In my experience views are usually not a good way to speed up processing
datasets, not that much can be gained in typical processing tasks. In
the test below your method beats mine in CPU by far, but wall clock was
similar, and both yours and mine are much slower than Howard's.
data start(drop=_:);
do _i=1 to 1e6;
fundid=int(ranuni(345)*1000);
date=int(ranuni(123)*19000);
output;
end;
format date date7.;
run;
proc sort;
by fundid date;
run;
/* real time 2.54 seconds*/
/* cpu time 1.87 seconds*/
data wanted (drop=month);
set start (rename=(date=month));
by fundid month groupformat;
date=month;
if last.month;
format month monyy. date yymmdd.;
run;
/* real time 5.22 seconds*/
/* cpu time 5.19 seconds*/
data startmo / view=startmo;
set start;
month = put(date, yymmn6.);
run;
data wanted(drop=month);
set startmo;
by fundid month;
if last.month;
run;
/* real time 5.53 seconds*/
/* cpu time 2.68 seconds*/
data wanted;
set start;
year = year(date);
month = month(date);
run;
Data Wanted;
set wanted;
by fundid year month;
if last.month ;
run;
I think yours might be sped up in the I/O department some by only
creating one six byte character variable instead of two numeric vars and
dropping the month dummy var.
/* real time 3.71 seconds*/
/* cpu time 2.40 seconds*/
data wanted;
set start;
month = put(date,yymmn6.);
run;
Data Wanted(drop=month);
set wanted;
by fundid month;
if last.month ;
run;
Paul Choate
DDS Data Extraction
(916) 654-2160
-----Original Message-----
From: SAS(r) Discussion [mailto:SAS-L@LISTSERV.UGA.EDU] On Behalf Of
Nordlund, Dan (DSHS/RDA)
Sent: Monday, September 08, 2008 10:52 AM
To: SAS-L@LISTSERV.UGA.EDU
Subject: Re: Keep the last observation only. How?

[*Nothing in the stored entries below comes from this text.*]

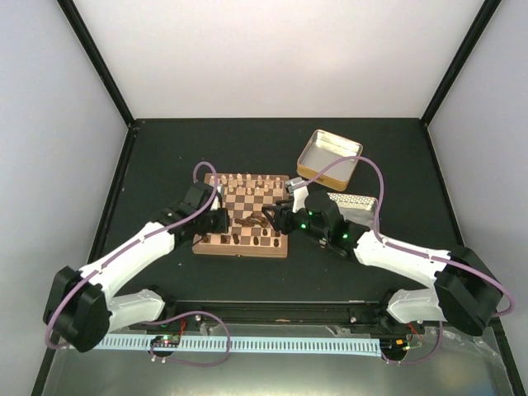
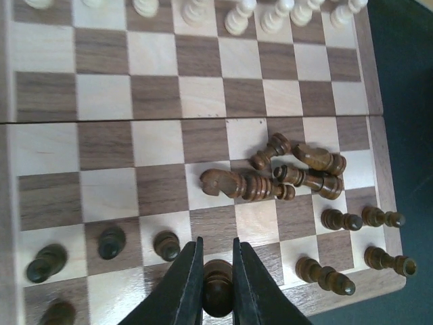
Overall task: Set up the chess pieces on the board
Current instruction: Place the chess piece on the chessboard.
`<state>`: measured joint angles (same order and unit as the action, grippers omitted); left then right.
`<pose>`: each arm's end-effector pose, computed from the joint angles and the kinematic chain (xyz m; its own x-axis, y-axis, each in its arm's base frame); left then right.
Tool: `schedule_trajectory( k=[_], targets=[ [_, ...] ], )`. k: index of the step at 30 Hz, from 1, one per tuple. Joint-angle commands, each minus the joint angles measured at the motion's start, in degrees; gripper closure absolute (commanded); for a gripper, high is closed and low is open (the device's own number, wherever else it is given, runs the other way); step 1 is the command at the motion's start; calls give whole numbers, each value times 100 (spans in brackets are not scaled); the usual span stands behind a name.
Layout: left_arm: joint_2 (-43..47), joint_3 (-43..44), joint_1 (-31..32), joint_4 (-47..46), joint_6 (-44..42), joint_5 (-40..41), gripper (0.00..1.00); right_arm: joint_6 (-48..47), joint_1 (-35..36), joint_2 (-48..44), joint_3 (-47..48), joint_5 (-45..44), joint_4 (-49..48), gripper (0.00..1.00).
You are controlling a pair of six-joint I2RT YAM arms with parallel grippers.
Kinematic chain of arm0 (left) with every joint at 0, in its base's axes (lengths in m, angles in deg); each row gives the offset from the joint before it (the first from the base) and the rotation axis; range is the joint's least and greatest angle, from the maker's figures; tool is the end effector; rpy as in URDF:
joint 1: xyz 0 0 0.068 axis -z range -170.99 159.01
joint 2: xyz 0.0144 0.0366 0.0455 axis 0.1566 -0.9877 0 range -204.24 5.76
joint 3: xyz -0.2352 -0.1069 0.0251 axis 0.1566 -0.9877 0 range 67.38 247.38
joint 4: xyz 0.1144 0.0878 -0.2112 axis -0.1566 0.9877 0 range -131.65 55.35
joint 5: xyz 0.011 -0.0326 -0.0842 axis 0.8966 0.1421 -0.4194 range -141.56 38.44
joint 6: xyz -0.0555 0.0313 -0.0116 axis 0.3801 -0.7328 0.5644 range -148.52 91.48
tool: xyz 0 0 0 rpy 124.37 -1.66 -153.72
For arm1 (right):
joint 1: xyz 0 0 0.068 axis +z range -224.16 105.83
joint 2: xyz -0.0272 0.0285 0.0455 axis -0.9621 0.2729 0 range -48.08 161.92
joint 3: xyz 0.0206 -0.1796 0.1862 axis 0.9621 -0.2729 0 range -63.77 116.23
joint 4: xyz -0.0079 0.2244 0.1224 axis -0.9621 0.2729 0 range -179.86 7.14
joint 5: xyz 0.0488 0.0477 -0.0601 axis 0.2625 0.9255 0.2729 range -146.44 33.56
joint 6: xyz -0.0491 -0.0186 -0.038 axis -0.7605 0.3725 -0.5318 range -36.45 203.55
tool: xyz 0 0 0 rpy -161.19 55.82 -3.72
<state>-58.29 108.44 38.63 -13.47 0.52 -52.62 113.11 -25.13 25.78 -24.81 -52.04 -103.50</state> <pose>0.2012 -0.1155 0.2035 -0.8369 -0.0825 -0.5412 0.1121 0.9418 -0.3168 0.1916 0.2266 0.2214 -0.6012 0.0578 -0.7970 -0.5784 0.6567 0.4839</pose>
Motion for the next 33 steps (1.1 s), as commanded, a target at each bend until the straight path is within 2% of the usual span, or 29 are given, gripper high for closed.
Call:
schedule_trajectory(
  k=[1, 9, 22, 33],
  targets=[
    [-454, 345, 105, -171, -135, -442, 98, 109, -16, -147, -132, -356, 35, 43],
    [-1017, 619, 148, 19, 35, -465, 98, 332, -17, -322, -248, -469, 334, 43],
    [-1375, 759, 164, 132, 62, -397, 97, 879, -16, -850, -74, -840, 1855, 43],
    [-1811, 916, 174, 174, -23, -179, 97, 1205, -12, -840, -82, -643, 2451, 42]
  ],
)
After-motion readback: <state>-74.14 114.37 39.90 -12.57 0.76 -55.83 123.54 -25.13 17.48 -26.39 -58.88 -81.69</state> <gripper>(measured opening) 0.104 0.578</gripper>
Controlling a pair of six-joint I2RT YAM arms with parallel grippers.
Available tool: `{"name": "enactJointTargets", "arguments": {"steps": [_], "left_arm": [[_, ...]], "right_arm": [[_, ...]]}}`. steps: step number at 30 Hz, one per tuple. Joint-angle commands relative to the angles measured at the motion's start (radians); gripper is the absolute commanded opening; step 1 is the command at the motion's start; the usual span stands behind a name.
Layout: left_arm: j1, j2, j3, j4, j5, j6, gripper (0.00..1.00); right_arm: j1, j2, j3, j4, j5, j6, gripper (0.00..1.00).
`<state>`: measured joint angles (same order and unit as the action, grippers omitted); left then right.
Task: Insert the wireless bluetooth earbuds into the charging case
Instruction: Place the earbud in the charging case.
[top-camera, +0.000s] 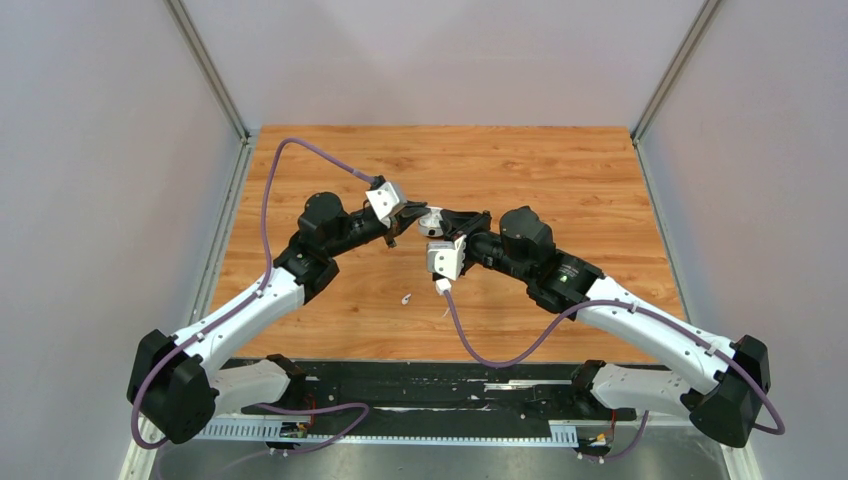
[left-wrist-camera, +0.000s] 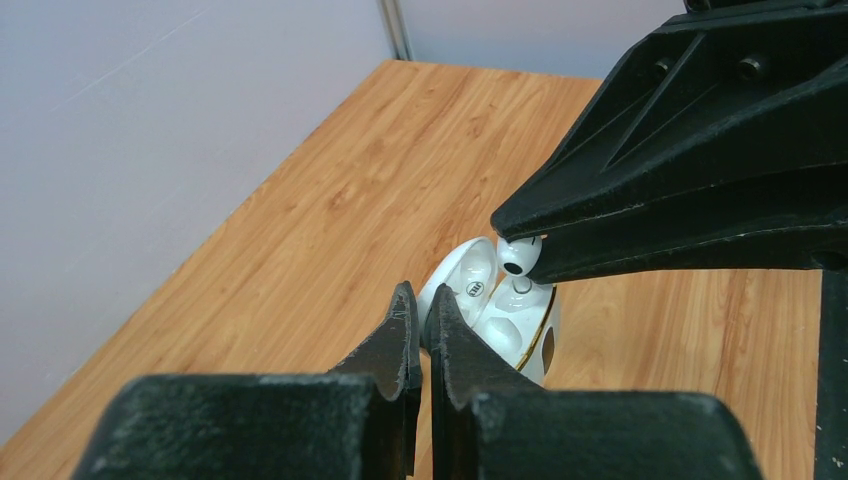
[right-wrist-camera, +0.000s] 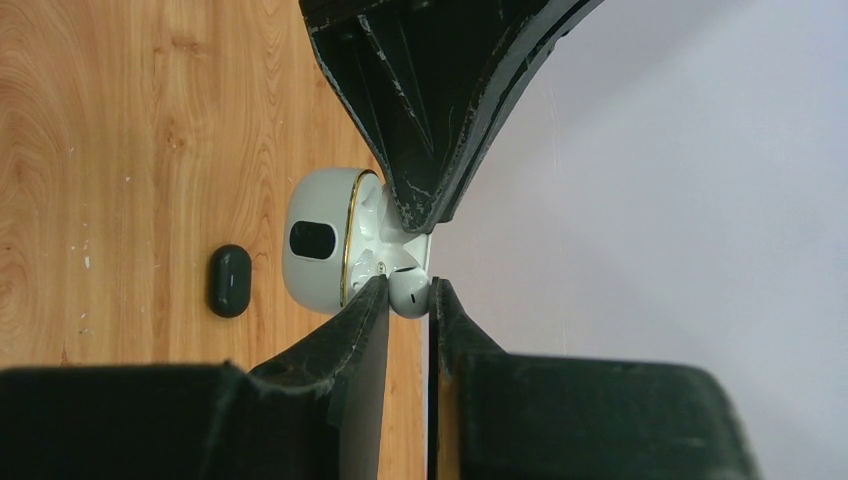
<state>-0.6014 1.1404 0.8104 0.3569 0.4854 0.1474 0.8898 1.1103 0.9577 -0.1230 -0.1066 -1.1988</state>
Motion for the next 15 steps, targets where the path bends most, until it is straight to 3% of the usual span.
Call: {"name": "enactJointTargets", "arguments": {"steps": [1, 5, 10, 15], "left_arm": [[-0.001, -0.018, 0.014, 0.09, -0.002, 0.01, 0.0], [-0.001, -0.018, 0.011, 0.093, -0.003, 0.017, 0.0], [-0.001, -0.016, 0.011, 0.099, -0.004, 0.017, 0.0], [-0.001, -0.018, 0.007, 0.097, -0.005, 0.022, 0.0]], "right_arm": [[0.002, 0.006, 0.033, -0.048, -0.007, 0.031, 0.07], [0.002, 0.001, 0.037, -0.054, -0.01, 0.042, 0.08], [0.003, -0.002, 0.045, -0.059, -0.015, 0.069, 0.26], [0.002, 0.002, 0.053, -0.067, -0.019, 0.077, 0.29]]}}
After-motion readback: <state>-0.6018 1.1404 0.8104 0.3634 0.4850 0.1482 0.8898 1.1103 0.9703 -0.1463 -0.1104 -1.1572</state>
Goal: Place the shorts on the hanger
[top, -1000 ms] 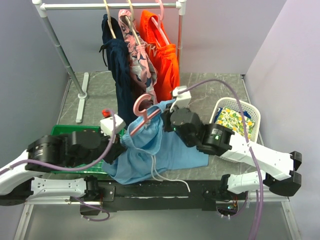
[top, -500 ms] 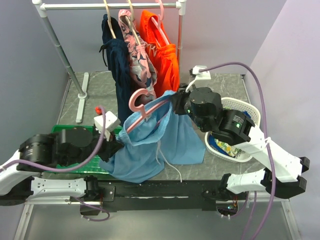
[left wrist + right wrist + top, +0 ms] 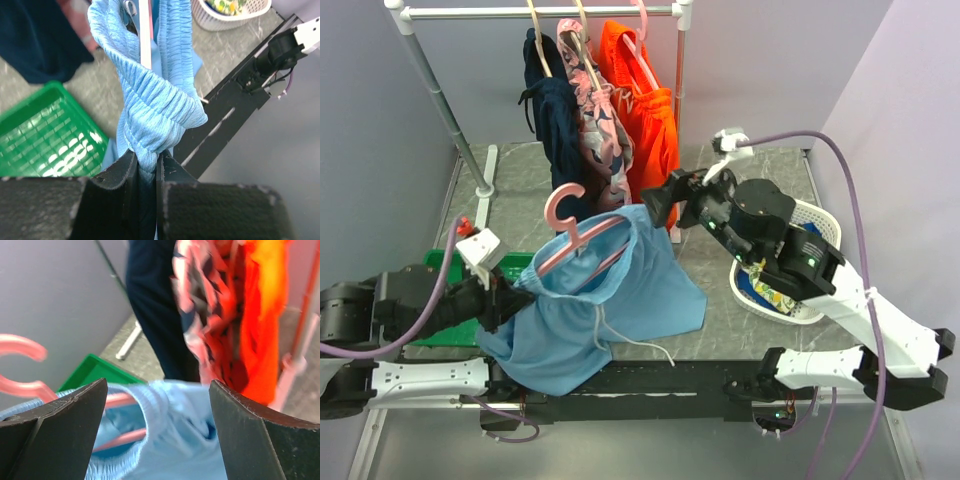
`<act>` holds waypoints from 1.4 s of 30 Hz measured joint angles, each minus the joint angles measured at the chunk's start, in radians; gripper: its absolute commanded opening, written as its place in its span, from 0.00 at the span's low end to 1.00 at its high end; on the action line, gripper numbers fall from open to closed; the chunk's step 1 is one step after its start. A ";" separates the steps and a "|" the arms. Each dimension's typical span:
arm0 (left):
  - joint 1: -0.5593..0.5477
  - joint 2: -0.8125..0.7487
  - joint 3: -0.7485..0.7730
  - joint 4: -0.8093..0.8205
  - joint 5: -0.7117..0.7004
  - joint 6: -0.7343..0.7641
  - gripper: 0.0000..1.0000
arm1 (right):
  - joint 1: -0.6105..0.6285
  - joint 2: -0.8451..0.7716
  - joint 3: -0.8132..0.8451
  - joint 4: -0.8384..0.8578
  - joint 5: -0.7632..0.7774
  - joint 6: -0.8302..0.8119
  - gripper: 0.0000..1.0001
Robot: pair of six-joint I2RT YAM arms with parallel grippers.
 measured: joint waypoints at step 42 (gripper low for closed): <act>0.342 -0.262 0.278 -0.262 0.039 -0.035 0.01 | -0.071 0.806 0.445 0.315 -0.077 0.059 0.80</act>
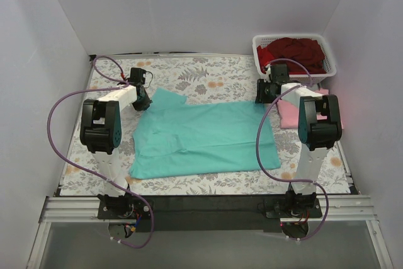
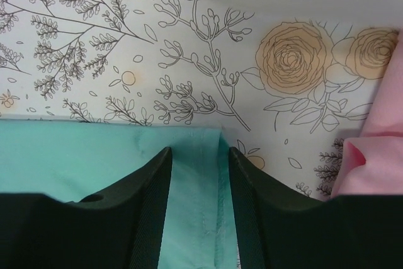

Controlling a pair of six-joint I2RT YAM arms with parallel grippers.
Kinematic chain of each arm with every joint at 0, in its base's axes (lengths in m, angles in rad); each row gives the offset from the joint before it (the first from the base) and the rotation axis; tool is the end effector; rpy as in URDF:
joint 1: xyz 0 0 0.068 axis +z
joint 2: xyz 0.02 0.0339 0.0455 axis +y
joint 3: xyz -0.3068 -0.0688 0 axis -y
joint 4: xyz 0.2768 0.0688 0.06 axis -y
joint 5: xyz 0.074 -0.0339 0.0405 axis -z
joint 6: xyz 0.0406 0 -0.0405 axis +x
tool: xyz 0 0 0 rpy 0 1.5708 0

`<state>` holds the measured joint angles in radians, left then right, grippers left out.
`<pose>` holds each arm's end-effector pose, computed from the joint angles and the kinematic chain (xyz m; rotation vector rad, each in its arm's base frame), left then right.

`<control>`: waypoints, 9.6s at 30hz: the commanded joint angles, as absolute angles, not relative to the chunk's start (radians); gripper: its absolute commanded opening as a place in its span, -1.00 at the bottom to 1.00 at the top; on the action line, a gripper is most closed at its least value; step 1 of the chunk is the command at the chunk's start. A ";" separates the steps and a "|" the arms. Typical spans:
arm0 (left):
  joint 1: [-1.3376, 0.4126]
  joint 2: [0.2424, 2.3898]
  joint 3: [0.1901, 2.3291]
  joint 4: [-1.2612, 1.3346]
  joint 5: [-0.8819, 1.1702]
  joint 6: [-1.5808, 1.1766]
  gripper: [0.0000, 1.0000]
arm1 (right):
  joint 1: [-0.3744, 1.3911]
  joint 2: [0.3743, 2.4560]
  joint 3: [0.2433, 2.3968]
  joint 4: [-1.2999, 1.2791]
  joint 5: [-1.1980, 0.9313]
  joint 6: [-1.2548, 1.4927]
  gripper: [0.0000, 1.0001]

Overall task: Fold and stack the t-shirts
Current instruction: Fold the tshirt

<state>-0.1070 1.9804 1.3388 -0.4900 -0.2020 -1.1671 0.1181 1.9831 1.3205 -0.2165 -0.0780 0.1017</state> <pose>0.4465 -0.0398 0.1744 -1.4007 2.2710 -0.1368 0.4674 0.0586 0.1834 -0.0547 2.4552 0.1923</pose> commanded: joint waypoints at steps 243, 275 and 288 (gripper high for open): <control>-0.155 1.246 0.620 -0.653 0.032 -1.511 -0.27 | 0.534 1.644 0.922 -0.222 -0.318 0.225 -0.11; -0.146 1.362 0.773 -0.641 -0.020 -1.514 -0.32 | 0.583 1.410 0.838 -0.394 -0.295 0.276 -0.13; -0.149 1.761 1.000 -0.572 -0.055 -1.457 -0.31 | 0.681 1.495 0.767 -0.376 -0.377 0.331 -0.12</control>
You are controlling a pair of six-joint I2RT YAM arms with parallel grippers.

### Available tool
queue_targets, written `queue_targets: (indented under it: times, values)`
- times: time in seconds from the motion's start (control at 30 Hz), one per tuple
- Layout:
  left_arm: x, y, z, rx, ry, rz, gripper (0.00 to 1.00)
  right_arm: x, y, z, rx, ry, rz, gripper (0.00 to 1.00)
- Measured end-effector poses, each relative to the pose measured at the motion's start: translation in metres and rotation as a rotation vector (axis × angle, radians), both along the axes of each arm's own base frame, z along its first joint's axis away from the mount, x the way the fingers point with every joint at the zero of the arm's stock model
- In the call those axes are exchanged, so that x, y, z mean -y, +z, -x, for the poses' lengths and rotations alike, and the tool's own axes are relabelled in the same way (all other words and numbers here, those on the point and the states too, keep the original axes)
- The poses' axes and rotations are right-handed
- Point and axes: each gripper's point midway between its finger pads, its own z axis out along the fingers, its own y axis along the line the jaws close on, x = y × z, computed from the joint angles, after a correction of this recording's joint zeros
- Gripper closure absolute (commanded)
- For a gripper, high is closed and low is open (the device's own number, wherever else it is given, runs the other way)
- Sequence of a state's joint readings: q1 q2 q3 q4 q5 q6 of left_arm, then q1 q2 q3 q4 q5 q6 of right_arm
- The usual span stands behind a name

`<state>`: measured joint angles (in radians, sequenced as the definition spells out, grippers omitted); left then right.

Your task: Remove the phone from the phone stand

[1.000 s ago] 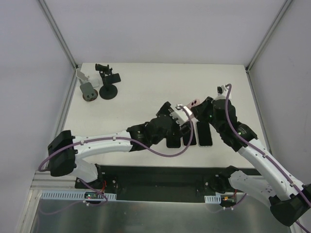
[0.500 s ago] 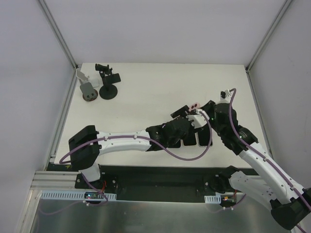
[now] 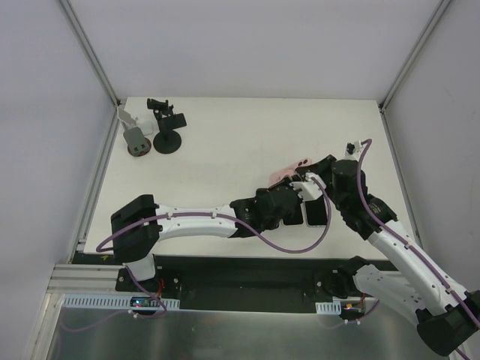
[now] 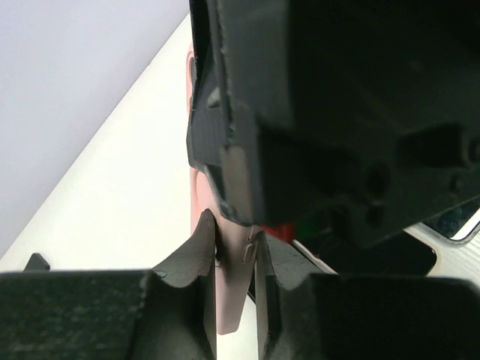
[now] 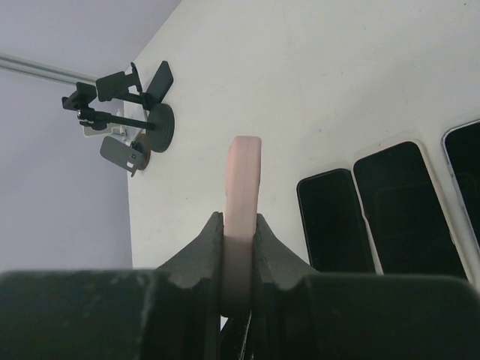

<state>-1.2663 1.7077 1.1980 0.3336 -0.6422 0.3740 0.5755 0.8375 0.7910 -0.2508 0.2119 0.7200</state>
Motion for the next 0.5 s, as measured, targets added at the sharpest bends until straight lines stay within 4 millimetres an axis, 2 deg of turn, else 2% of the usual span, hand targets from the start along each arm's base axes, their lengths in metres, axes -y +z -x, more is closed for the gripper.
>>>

> -----Original Message-----
> From: SAS(r) Discussion [mailto:SAS-L@LISTSERV.UGA.EDU] On
> Behalf Of Choate, Paul@DDS
> Sent: Monday, September 08, 2008 10:00 AM
> To: SAS-L@LISTSERV.UGA.EDU
> Subject: Re: Keep the last observation only. How?
>
> Howard - your method gets my vote - nice datastep trick! Thanks.
>
> A similar method is to use a view, in the end it passes over the data
> twice so the I/O is higher than yours, but it doesn't change the date
> format.
Paul,
I may need to be enlightened, but I think in your example below there is
only one pass over the data. What am I missing?
Dan
Daniel J. Nordlund
Washington State Department of Social and Health Services
Planning, Performance, and Accountability
Research and Data Analysis Division
Olympia, WA 98504-5204
>
> data startmo / view=startmo;
> set start;
> month = put(date,yymm.);
> run;
>
> /*NOTE: DATA STEP view saved on file WORK.STARTMO.*/
>
> data wanted(drop=month);
> set startmo;
> by fundid month;
> if last.month;
> run;
>
> /*NOTE: There were 14 observations read from the data set
> WORK.START.*/
> /*NOTE: There were 14 observations read from the data set
> WORK.STARTMO.*/
> /*NOTE: The data set WORK.WANTED has 8 observations and 3 variables.*/
>
> Paul Choate
> DDS Data Extraction
> (916) 654-2160
|